Random variables and distributions: Discrete probability laws

We consider here four (one being optional) discrete probability laws

Bernoulli distribution
Binomial distribution
Poisson distribution
Hypergeometric distribution
Geometric distribution
Negative Binomial distribution
Discrete Uniform distribution

Bernoulli distribution

Bernoulli distribution is also called Bernoulli trial or Bernoulli process. Consider an experiment consists of \(1\) trial and let there be two possible outcomes, success and fail.

Success \(\left(x = 1\right)\) with probability of \(P\)
Failure \(\left(x = 0\right)\) with probability of \(\left(1-P\right)\)

For \(X\sim \operatorname{Bernoulli}(P)\) \[\forall x \in \mathbb{R}, f\!\left(x\right) = \begin{cases} P & ,x = 1 \\ 1-P & ,x = 0 \\ 0 & ,otherwise \\ \end{cases}\]

Despite its simplicity, Bernoulli distributton is a stunningly useful one, as a building block of some other distributions.

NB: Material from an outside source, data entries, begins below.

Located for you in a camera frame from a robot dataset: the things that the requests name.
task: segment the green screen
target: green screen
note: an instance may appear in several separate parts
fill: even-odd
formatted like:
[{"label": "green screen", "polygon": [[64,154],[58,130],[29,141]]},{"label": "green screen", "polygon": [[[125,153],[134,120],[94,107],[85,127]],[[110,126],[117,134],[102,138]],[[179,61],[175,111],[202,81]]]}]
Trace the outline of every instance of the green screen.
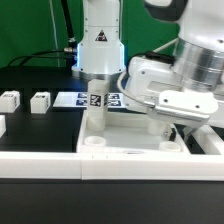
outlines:
[{"label": "green screen", "polygon": [[[53,0],[58,45],[68,46],[60,0]],[[82,0],[68,0],[77,41],[83,36]],[[122,42],[126,59],[135,53],[153,50],[177,35],[177,26],[151,18],[143,0],[124,0]],[[48,0],[3,0],[0,3],[0,67],[18,56],[55,49],[50,4]],[[53,59],[32,59],[27,65],[57,66]]]}]

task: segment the black cable
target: black cable
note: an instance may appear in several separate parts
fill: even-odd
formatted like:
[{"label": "black cable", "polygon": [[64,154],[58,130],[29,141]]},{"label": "black cable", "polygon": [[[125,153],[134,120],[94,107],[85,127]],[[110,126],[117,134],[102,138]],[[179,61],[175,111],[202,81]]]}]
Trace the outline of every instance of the black cable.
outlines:
[{"label": "black cable", "polygon": [[132,60],[132,58],[137,57],[137,56],[145,56],[146,59],[154,60],[154,61],[158,61],[158,62],[162,62],[162,63],[166,63],[166,64],[171,64],[171,65],[173,65],[174,61],[175,61],[174,56],[156,53],[153,51],[146,51],[145,53],[137,53],[137,54],[133,55],[127,62],[126,71],[127,71],[128,75],[129,75],[129,65],[131,63],[131,60]]},{"label": "black cable", "polygon": [[15,62],[19,59],[22,59],[22,58],[25,58],[25,59],[29,58],[29,60],[32,59],[32,58],[63,59],[63,60],[71,59],[71,57],[50,57],[50,56],[28,55],[28,56],[20,56],[20,57],[14,58],[13,60],[11,60],[8,63],[8,66],[11,66],[13,62]]},{"label": "black cable", "polygon": [[74,36],[73,28],[72,28],[72,21],[70,17],[67,0],[61,0],[61,5],[62,5],[63,13],[64,13],[65,24],[66,24],[68,38],[69,38],[69,41],[68,41],[69,47],[76,48],[77,43],[75,41],[75,36]]},{"label": "black cable", "polygon": [[64,52],[63,49],[55,49],[55,50],[49,50],[49,51],[39,51],[36,52],[30,56],[24,57],[24,60],[22,60],[19,64],[19,66],[23,66],[27,61],[29,61],[31,58],[33,58],[33,56],[38,56],[38,55],[44,55],[44,54],[52,54],[52,53],[60,53],[60,52]]}]

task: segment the black table
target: black table
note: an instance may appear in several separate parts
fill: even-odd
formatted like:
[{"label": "black table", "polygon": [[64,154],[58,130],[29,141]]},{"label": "black table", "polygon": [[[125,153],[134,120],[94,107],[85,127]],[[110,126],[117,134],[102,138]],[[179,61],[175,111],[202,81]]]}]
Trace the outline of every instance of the black table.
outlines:
[{"label": "black table", "polygon": [[[82,109],[51,107],[34,116],[29,100],[37,91],[54,100],[59,91],[86,87],[63,68],[0,69],[0,93],[18,90],[22,99],[6,115],[0,149],[75,153]],[[222,224],[223,208],[222,182],[0,179],[1,224]]]}]

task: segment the white box
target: white box
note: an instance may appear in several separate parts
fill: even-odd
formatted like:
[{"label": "white box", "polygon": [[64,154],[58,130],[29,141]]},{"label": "white box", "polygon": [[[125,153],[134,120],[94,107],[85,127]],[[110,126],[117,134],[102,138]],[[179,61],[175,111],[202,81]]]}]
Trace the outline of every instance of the white box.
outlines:
[{"label": "white box", "polygon": [[49,92],[37,92],[30,100],[32,114],[45,114],[51,105]]},{"label": "white box", "polygon": [[0,113],[14,113],[20,105],[20,94],[17,91],[6,91],[0,97]]}]

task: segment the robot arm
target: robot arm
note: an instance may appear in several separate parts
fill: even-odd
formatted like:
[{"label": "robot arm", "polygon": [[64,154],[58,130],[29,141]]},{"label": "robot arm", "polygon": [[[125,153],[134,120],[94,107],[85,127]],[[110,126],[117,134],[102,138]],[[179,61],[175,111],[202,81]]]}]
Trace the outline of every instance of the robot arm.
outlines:
[{"label": "robot arm", "polygon": [[224,70],[224,2],[145,0],[145,6],[154,18],[178,23],[180,33],[173,64],[132,60],[126,91],[138,103],[126,99],[128,109],[198,128],[218,110],[213,92]]},{"label": "robot arm", "polygon": [[72,68],[75,77],[114,80],[125,70],[121,8],[119,0],[83,0],[84,36]]}]

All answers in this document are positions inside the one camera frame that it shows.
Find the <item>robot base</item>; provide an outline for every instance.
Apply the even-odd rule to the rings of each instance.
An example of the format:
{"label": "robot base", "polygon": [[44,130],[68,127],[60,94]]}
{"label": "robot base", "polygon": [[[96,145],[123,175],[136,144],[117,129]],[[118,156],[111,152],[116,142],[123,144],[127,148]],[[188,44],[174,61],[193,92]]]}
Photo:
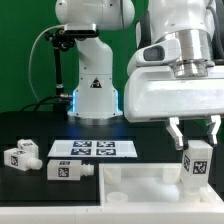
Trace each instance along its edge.
{"label": "robot base", "polygon": [[121,122],[124,119],[123,114],[109,118],[82,118],[68,114],[68,120],[84,125],[108,125]]}

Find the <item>blue led light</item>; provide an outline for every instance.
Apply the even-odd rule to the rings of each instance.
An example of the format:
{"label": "blue led light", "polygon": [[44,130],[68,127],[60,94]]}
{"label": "blue led light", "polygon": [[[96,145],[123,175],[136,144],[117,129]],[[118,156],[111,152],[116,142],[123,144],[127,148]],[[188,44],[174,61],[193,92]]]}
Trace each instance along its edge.
{"label": "blue led light", "polygon": [[73,91],[73,94],[72,94],[72,97],[73,97],[73,99],[72,99],[72,112],[74,113],[75,112],[75,101],[76,101],[76,91],[74,90]]}

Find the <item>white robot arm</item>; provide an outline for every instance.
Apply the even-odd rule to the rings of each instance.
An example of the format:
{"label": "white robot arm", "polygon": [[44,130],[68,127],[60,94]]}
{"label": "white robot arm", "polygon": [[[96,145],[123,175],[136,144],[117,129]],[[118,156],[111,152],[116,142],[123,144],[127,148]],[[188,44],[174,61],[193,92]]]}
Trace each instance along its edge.
{"label": "white robot arm", "polygon": [[214,146],[224,114],[224,66],[213,62],[214,21],[208,5],[215,10],[215,1],[209,0],[149,1],[152,45],[132,57],[124,94],[124,113],[130,122],[165,120],[176,149],[185,149],[180,175],[183,201],[200,201],[212,147],[202,140],[184,144],[179,118],[206,119],[209,143]]}
{"label": "white robot arm", "polygon": [[83,38],[76,39],[79,85],[73,93],[69,119],[85,124],[107,124],[119,118],[123,113],[118,109],[118,92],[112,85],[112,50],[99,38],[86,38],[85,32],[128,27],[134,19],[131,0],[58,0],[56,15],[66,24],[65,32],[75,30],[84,34]]}
{"label": "white robot arm", "polygon": [[119,30],[128,27],[134,19],[130,0],[58,0],[56,15],[62,24],[96,24],[99,30]]}

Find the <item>green wall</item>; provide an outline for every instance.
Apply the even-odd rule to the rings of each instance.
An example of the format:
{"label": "green wall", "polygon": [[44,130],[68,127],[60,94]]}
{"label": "green wall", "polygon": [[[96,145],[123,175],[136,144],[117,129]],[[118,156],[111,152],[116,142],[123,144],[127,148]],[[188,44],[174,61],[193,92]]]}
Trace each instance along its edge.
{"label": "green wall", "polygon": [[[56,0],[7,0],[1,2],[1,75],[0,112],[20,110],[35,103],[28,84],[28,61],[32,45],[46,28],[58,25],[54,7]],[[147,0],[133,0],[135,18],[147,8]],[[114,52],[113,83],[123,97],[127,81],[127,61],[135,52],[134,24],[126,30],[128,58],[122,31],[101,32],[101,40]],[[78,82],[77,49],[62,53],[65,92],[72,93]],[[40,99],[55,94],[54,57],[51,43],[40,40],[32,65],[33,85]]]}

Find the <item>white block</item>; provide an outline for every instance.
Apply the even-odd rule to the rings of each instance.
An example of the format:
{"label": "white block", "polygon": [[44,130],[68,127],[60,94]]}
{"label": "white block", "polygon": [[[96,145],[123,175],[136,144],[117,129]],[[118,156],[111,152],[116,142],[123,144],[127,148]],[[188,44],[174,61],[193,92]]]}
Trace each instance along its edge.
{"label": "white block", "polygon": [[35,157],[39,158],[39,148],[31,139],[21,139],[17,142],[18,149],[35,153]]}
{"label": "white block", "polygon": [[82,165],[81,160],[50,160],[47,165],[48,180],[80,180],[93,173],[94,166]]}
{"label": "white block", "polygon": [[189,141],[183,153],[181,180],[185,188],[206,187],[213,148],[204,141]]}
{"label": "white block", "polygon": [[4,163],[19,170],[27,171],[29,169],[39,170],[43,163],[35,158],[35,153],[27,152],[17,148],[4,151]]}

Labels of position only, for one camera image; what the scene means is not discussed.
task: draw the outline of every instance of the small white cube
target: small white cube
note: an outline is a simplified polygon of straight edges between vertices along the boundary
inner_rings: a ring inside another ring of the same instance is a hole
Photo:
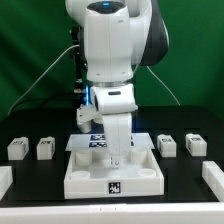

Observe below the PDF of \(X \sim \operatorname{Bernoulli}(0.80)\):

Expected value and Variance:

\[\begin{aligned} \operatorname{E}\!\left(X\right)= \sum_{x=0}^{1} x f\!\left(x\right)= & 0 \cdot(1-P)+1 \cdot P \\ = & P \\ \end{aligned}\]

\[\begin{aligned} \operatorname{E}\!\left(X^2\right)= \sum_{x=0}^{1} x^{2} f\!\left(x\right)= & 0^{2}(1-P)+1^{2} \cdot P \\ = & P \\ \end{aligned}\]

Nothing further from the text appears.